THE TASK: Every line of the data should be written out exactly, with the pictures left out.

━━ DATASET EXTRACT ━━

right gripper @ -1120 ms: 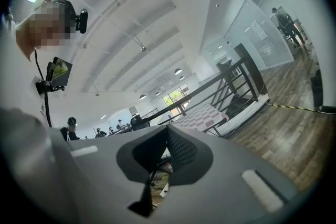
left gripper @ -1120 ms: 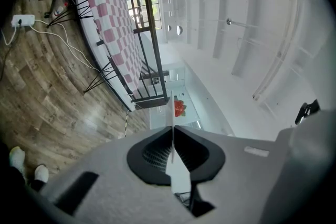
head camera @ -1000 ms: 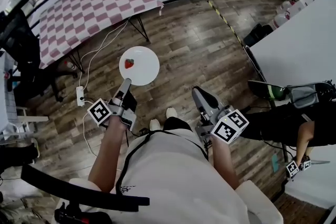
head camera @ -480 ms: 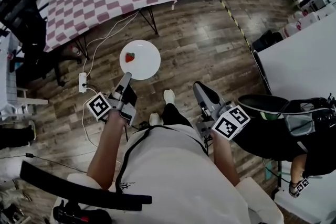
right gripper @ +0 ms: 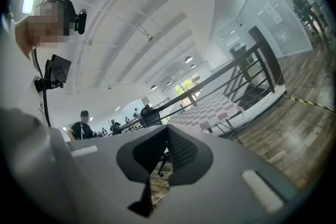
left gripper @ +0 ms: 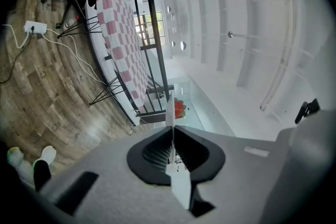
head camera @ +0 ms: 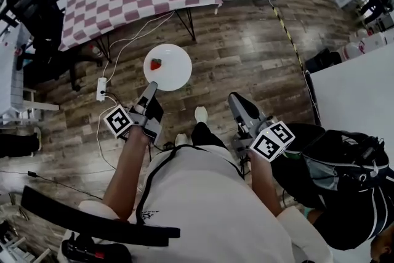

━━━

ANSWER TO THIS PROBLEM:
right gripper @ -1120 ms: 
left gripper @ -1120 ms: 
head camera @ -1000 ms: 
head camera @ -480 ms: 
right gripper @ +0 ms: 
left gripper @ +0 ms: 
head camera @ +0 ms: 

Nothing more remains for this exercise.